Bree z satysfakcją wzięła do ręki swoją torbę oraz kurtkę i wyszła z domku Apolla. Już jakiś czas temu wyprowadziła się z domku Hermesa, ale choć nie przepadała za tłokiem, to nie była pewna czy w domku Apolla jest lepiej.
W Obozie Herosów wschodziło słońce. Bree miała szczęście, ponieważ gdyby była jeszcze noc, to miałaby kiepski wybór: miła pogawędka z Jace’em albo z harpiami.

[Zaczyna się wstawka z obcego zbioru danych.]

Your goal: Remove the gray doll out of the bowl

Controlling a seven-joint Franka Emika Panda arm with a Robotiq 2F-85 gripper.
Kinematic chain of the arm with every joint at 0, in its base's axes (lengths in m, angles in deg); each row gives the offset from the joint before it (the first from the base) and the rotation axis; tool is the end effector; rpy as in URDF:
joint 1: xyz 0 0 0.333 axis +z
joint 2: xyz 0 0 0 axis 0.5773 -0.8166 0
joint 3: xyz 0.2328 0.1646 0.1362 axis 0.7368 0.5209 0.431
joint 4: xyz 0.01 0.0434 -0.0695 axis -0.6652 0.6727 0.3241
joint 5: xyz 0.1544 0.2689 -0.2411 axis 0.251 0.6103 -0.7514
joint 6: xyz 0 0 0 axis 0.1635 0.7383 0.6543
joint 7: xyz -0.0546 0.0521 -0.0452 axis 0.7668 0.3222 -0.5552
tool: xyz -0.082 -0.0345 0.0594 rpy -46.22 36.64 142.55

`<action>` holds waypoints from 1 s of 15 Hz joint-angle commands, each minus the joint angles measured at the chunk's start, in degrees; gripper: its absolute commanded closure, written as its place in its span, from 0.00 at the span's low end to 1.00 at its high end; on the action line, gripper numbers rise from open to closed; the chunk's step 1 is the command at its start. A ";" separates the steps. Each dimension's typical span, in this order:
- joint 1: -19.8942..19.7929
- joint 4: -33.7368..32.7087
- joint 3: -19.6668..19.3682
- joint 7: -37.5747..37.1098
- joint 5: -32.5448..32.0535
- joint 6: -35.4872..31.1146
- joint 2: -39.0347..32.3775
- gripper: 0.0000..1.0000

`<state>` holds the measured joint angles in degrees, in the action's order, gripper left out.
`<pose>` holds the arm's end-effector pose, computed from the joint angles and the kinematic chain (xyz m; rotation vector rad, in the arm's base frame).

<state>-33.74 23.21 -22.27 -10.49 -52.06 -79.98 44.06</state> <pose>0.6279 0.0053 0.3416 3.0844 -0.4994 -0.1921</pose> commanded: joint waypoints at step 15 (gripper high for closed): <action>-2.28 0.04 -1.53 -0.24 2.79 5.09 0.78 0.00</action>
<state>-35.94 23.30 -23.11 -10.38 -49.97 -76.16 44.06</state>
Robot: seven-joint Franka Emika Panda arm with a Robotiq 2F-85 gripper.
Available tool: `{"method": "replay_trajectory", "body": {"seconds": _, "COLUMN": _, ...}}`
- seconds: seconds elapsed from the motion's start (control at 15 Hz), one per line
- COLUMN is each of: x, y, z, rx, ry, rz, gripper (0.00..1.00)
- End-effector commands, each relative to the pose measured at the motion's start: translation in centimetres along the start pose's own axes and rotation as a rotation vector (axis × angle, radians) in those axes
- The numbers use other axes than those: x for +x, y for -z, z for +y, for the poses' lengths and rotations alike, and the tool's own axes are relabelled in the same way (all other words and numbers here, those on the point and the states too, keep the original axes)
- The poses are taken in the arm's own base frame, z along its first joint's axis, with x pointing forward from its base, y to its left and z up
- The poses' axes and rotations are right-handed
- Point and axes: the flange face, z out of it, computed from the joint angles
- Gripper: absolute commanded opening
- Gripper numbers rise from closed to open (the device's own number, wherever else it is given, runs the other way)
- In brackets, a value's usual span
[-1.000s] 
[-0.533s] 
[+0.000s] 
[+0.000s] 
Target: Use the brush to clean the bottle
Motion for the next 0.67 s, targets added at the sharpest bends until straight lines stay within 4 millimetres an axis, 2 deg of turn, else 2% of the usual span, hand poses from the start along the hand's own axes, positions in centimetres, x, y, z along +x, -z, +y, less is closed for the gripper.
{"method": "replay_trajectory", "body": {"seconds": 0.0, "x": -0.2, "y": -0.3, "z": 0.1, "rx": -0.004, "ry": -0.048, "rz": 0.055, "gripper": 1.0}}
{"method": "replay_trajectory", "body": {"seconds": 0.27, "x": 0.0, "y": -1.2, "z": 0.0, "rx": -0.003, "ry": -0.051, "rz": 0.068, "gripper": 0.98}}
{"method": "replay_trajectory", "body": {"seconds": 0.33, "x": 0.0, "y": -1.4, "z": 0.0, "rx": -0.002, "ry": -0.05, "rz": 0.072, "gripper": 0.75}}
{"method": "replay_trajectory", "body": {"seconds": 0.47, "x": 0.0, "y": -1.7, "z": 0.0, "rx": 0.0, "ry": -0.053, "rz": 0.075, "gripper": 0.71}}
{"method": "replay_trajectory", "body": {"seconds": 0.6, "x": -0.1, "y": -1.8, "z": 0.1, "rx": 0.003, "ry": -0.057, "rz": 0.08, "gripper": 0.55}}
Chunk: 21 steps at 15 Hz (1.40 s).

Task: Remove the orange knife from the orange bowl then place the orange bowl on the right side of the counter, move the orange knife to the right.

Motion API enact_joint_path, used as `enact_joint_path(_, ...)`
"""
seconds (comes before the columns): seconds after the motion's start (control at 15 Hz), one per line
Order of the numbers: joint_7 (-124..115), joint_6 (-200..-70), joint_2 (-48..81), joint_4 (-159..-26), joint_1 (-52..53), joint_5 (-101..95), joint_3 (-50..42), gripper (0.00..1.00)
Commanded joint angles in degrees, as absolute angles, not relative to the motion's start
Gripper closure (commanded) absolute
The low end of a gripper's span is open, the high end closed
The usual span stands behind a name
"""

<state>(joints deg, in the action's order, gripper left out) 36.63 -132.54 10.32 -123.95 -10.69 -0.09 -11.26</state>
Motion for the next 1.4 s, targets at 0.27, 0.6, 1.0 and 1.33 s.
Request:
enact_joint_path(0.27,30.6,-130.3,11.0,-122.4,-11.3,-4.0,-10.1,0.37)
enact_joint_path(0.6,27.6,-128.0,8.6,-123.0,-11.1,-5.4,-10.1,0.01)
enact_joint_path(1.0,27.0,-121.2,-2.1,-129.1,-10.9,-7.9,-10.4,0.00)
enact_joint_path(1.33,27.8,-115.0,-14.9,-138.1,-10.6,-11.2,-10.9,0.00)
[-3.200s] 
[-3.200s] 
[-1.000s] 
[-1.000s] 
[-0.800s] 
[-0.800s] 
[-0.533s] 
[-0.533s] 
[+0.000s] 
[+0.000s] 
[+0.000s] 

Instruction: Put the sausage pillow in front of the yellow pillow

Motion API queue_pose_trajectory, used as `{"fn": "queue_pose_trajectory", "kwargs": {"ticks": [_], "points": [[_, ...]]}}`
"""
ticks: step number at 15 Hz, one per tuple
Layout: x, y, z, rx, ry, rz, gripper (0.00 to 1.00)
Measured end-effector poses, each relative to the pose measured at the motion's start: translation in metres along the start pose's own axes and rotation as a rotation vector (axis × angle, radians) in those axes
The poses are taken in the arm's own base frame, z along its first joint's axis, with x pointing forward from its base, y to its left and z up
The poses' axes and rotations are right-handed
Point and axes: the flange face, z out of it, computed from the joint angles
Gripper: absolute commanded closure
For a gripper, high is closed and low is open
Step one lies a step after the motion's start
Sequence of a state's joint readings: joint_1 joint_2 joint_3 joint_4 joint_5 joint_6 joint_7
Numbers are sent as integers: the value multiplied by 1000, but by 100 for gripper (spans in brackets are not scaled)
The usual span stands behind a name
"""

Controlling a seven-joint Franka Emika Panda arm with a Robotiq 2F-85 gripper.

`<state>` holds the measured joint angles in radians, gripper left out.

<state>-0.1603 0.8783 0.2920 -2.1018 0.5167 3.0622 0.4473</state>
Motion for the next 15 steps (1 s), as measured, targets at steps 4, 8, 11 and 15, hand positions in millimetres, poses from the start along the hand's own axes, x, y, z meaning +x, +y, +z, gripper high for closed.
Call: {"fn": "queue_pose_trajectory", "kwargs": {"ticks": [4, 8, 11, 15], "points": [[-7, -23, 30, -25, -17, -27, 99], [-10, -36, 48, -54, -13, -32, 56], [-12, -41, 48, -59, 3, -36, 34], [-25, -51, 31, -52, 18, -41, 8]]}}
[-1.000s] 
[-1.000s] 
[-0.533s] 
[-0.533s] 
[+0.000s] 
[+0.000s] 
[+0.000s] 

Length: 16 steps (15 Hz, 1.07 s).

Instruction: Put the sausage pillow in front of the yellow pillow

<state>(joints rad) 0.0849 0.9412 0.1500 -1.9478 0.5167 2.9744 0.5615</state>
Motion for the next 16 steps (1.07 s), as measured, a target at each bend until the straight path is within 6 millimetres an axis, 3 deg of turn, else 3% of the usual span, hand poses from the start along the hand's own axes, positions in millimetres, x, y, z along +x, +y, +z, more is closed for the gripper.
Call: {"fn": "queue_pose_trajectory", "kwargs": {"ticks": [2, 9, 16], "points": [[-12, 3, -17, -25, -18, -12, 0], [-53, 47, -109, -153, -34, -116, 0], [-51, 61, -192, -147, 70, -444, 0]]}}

Chociaż było bardzo wcześnie, Bree spotkała kilku satyrów, którzy z wesołymi minami tańczyli kaczuszki jednocześnie trzymając w rękach kubki z kawą. Powinno ją to zdziwić, jednak Bree nie była zaskoczona. Wczoraj do Obozu wróciła jego „gwiazda” – Percy Jackson. Bree jeszcze go nie spotkała, ale krążyły pogłoski, że jego opiekun i przyjaciel – satyr Grover – podczas swojej misji usłyszał boga Pana właśnie wtedy, kiedy pił kawę. Od tego czasu wszyscy satyrowie pili kawę do oporu. Bree, patrząc na ich nienaturalnie szczęśliwe twarze, nie miała pewności, czy wyjdzie im to na dobre.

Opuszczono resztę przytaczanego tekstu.